10.20 Beta 6 is out – this build fixes the missing paths in the library that were causing the dreaded “Could not load fac/forest/beach” error. This build also puts in some important changes to 64-bit plugis, so below I will try to point out what matters to select audiences:

Users:

If you don’t make an add-on but you are still testing 10.20, there is still a kind of testing that we need (but you may not like it): is anything broken in the 32-bit edition of 10.20 that worked in 10.11?

This kind of bug (it worked in the old version but is broken now) is called a regression bug in the tech lingo, because the sim has “regressed” – it has gone backward.  This is the most important kind of bug for us to find for three reasons:

  1. No one wants to go backward.
  2. It’s easier for us to find the bugs in new features than random bugs in features we didn’t think we had changed.
  3. If you report a regression bug against two versions of the sim (it worked in 10.11, broken in 10.20) we have tools to see only the code changes from 10.11 to 10.20, which makes finding the bug much quicker.

So: please try the 32-bit 10.20 and if it fails at something that 10.11 did, please let us know ASAP!

Aircraft Developers

This build fixes the prop disc and airspeed indicator, and finally provides more datarefs for the anti-ice system; I suggest rechecking your airplane with these systems.  At this point I think I only have two airplane issues floating around on my radar:

  • The new light billboards and spill can be tricky to use, particularly when lights crash through the fuselage of an airplane.
  • The manifold pressure indication is FUBAR on helicopters.

Both of these bugs were present in 10.11.

In fact, we have no regression bugs on file in the airplane system between 10.11 and 10.20 32-bit.  So if you know of something broken with your airplane that is newly broken in 10.20 32-bit, please report it ASAP.  (You do not need to re-report bugs that were already present in 10.11 like the manifold pressure.)

Plugin Authors

This build integrates a fix for LuaJIT on 64-bit Macs; see the release notes and plugin SDK for how to use it.

This build also strips out the symbols of libpng, libcurl, and libfreetype2 on Mac and Linux.  These symbols never should have been visible in X-Plane, but they have been for years.

  • If your 32-bit plugin used to work on X-Plane 10.11 but stops working on 10.20 32-bit beta 6, please file a bug and we will figure out what to do.
  • If your 64-bit plugin use to work on 10.20 beta 5 but stops working on beta 6, your makefile or X-Code settings have a bug; post to the x-plane-dev mailing list to get help.

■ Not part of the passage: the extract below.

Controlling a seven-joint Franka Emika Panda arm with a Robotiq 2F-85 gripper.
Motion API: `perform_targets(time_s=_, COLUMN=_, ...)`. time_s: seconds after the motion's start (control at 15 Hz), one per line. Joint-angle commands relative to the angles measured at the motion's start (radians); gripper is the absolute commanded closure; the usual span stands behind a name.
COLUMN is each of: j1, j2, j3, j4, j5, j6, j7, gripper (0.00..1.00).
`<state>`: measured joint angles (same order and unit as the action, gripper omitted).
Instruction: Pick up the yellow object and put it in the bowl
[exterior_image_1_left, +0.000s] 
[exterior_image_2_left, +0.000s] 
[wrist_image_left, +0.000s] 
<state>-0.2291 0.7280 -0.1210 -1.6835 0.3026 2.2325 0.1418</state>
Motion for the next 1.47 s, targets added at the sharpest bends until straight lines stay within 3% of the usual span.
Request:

There may be future changes to 64-bit like this one; this is why I recommend not releasing while we are in beta!  Our goal is to ‘get 64 bit right’ now during beta while we can try and test.

Scenery

There are no open regression bugs from 10.11 against scenery; facade textures were borked and are now fixed, and the library should be restored.  So if your scenery pack worked in 10.11 and fails in 10.20, please report this ASAP!

I do have one open bug (present in all of the v10 run) that line markings are losing line segments; I hope to get that fixed by the end of beta.

(We also have a report that certain incorrect ATC/apt.dat files will hard-crash the sim – I think Chris will probably be able to get some better validation in place before beta ends.)